Key Takeaways
- Tom Verrilli, CPO of Whatnot, admits his most common career blunder is over-reliance on average product metrics.
- He cautions that while a feature might show only 3% overall usage, it could be 100% of the core functionality for a specific, critical user cohort.
- Deprecating features based on low average adoption risks "blowing up" the essential experience for these loyal groups, especially in complex marketplace businesses.
- Verrilli uses the analogy of a “Westfield Mall turning off the power in the lead-up to Christmas” to highlight the real, downstream impact on people's livelihoods.
- At Whatnot, his team aims for a "batting 500" success rate, openly embracing the reality that many product decisions, often based on averages, will be wrong.
The Lie in the Middle
Tom Verrilli, CPO of Whatnot, doesn't pull punches when reflecting on his biggest professional screw-ups. His "Fail Corner" confession from Lenny's Podcast cuts straight to the core of a pervasive product management blind spot: the deceptive comfort of averages. As Verrilli puts it, "Averages mean nothing to the individual is probably the thing that I've like really scarred by."
He recounts a common scenario: you see a feature with only 3% adoption across your entire user base. Your first instinct might be to ditch it, labeling it underused. But Verrilli warns, “if you don't go a layer deeper... there's a group of people for whom it's 100% of what they do. This is their core use case.” For expediency, or to cut maintenance costs, you deprecate it. “And then it turns out you like blow up the use case of that group of humans.” It's a decision he’s made that led to “genuinely like I'm disappointed in myself levels of decisions” because he relied on aggregate data without understanding the individual human stories underneath.

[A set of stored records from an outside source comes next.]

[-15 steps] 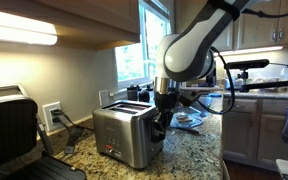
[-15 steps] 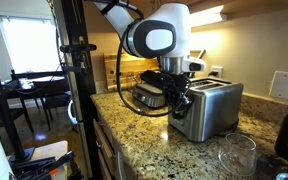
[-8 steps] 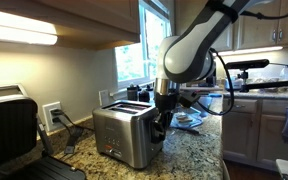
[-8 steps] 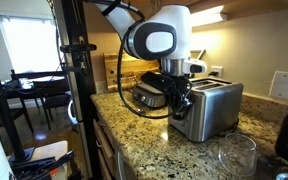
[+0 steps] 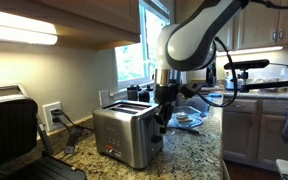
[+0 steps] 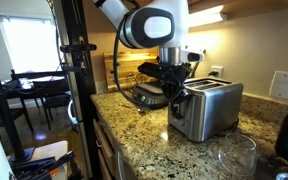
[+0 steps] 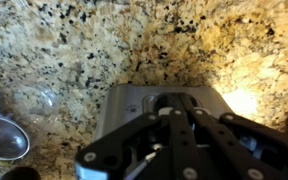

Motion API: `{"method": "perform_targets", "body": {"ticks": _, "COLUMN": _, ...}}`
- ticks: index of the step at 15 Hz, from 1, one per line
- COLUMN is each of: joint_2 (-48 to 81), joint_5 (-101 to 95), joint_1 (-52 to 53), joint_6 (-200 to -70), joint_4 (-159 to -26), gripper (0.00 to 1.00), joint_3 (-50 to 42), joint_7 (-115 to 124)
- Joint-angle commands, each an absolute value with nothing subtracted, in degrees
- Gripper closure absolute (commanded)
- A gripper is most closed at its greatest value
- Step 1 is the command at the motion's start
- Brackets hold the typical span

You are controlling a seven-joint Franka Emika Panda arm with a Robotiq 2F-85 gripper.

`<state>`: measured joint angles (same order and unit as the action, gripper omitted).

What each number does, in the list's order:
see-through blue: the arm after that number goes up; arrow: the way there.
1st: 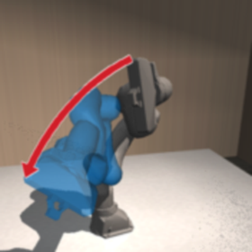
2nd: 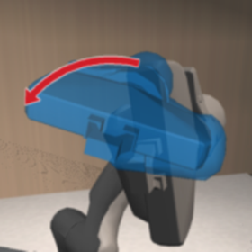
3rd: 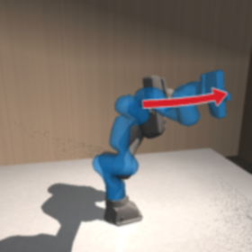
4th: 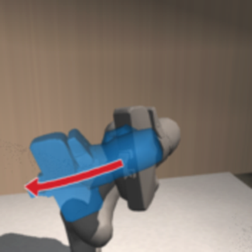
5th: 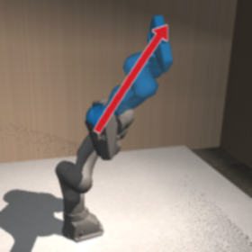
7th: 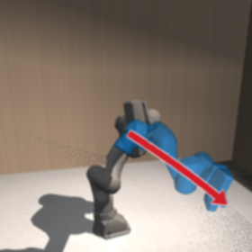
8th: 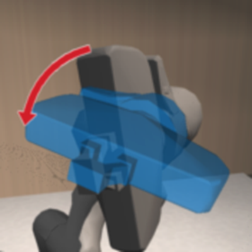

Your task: Push the lever of the toaster down

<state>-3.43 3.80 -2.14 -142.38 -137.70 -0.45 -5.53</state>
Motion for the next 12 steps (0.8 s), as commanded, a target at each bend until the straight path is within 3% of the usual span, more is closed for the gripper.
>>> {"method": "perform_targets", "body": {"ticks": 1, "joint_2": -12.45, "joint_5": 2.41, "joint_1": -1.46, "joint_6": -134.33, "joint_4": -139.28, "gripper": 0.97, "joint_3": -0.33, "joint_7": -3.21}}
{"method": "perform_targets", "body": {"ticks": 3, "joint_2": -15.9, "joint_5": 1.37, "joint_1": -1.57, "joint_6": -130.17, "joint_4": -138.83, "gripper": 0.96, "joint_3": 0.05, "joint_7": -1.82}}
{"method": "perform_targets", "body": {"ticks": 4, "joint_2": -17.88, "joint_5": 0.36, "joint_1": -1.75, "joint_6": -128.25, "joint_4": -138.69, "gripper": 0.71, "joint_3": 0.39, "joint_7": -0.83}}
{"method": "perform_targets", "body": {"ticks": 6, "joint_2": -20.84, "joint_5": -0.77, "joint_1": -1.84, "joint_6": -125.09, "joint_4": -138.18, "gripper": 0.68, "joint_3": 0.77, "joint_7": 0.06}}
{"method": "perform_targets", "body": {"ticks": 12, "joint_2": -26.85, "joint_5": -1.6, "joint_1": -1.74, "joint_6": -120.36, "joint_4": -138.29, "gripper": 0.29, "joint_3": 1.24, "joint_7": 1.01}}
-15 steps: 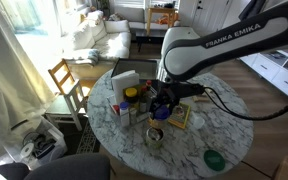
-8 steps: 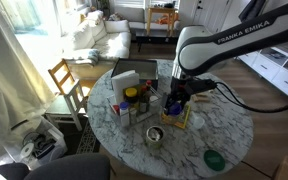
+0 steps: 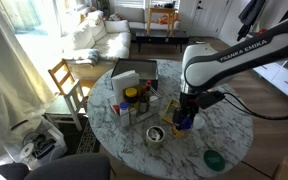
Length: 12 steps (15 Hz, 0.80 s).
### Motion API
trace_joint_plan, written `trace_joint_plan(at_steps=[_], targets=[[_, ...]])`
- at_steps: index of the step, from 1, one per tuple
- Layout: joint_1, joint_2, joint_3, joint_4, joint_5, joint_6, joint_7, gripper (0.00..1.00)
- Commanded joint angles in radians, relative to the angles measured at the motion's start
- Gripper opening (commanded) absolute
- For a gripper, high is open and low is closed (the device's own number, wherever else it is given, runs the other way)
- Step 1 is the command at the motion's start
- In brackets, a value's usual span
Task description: Put the measuring cup on the table then unstack the yellow tins
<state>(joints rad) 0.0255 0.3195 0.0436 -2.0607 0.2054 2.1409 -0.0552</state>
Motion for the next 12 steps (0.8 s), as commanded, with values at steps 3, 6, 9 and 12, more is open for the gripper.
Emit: trace_joint_plan(at_steps=[3,6,9,12], targets=[[0.003,0.007,0.011,-0.064,-0.011,0.073,-0.015,0.71],[0.014,0.027,0.014,-0.072,-0.024,0.107,-0.001,0.71],[0.019,0.038,0.016,-0.078,-0.026,0.140,0.000,0.71],[0.024,0.051,0.013,-0.081,-0.040,0.166,0.011,0.71]])
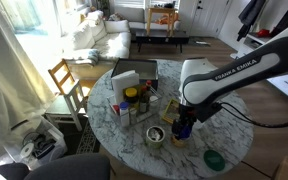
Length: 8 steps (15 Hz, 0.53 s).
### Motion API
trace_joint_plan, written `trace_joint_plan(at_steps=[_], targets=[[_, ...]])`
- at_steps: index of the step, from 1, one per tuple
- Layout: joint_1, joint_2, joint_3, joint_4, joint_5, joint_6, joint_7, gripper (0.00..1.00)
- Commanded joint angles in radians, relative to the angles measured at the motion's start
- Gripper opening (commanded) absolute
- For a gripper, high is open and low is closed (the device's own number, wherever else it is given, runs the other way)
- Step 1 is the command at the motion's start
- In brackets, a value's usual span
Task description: Put the measuring cup on the table then unstack the yellow tins
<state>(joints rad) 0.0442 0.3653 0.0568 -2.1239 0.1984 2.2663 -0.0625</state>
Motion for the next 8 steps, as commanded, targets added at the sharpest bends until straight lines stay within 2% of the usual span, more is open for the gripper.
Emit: trace_joint_plan(at_steps=[1,3,4,8], targets=[[0.006,0.009,0.000,-0.018,-0.035,0.049,0.021,0.71],[0.006,0.013,0.001,-0.017,-0.041,0.057,0.022,0.71],[0.006,0.014,-0.001,-0.016,-0.045,0.055,0.026,0.99],[0.002,0.005,0.004,-0.013,-0.043,0.034,0.016,1.00]])
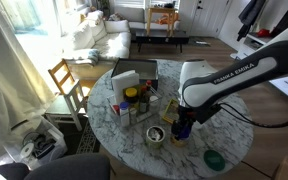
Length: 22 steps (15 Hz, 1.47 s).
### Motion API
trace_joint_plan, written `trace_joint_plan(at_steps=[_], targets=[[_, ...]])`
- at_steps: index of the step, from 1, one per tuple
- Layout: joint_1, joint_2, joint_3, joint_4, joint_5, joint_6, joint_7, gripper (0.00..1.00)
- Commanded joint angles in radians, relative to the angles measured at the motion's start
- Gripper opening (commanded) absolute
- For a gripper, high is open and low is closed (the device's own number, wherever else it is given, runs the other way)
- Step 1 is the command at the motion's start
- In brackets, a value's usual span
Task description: Put the measuring cup on the table then unstack the yellow tins
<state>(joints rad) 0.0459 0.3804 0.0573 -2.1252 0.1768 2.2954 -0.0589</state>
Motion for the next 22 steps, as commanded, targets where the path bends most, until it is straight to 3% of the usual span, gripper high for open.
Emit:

When Averages Kill Livelihoods
This isn't just about small product tweaks; it's about real-world consequences, especially in platform and marketplace businesses. Verrilli thinks about it explicitly in an e-commerce context. “This is somebody's business,” he states. Imagine a seller whose entire workflow hinges on that "3% feature." Removing it isn't an inconvenience; it's a catastrophic operational failure.
He paints a vivid picture: “it's kind of like a Westfield Mall just turning off the power in the lead-up to Christmas without thinking about it.” The downstream impacts are not abstract; they hit people's income, their ability to run their operations, and their trust in your platform. These are the stakes when product leaders miss the forest for the trees – or, more accurately, miss the critical saplings for the average canopy. The data might tell you one story, but “they just lie to you all the time” if you don't dig in to find the outliers who are, in fact, your power users.
What to Do With This
Stop taking your product analytics at face value. Tomorrow morning, identify your last three proposed feature deprecations or low-adoption features. Instead of just looking at average usage, segment your data to find cohorts with abnormally high engagement for those specific features. If you find a segment using a 'low adoption' feature 100% of the time, immediately schedule qualitative interviews with 3-5 users from that group. Understand their core job-to-be-done and how your feature serves as their primary workflow. Before making any deprecation decision, quantify the specific, individual impact on these critical cohorts – not just the average user.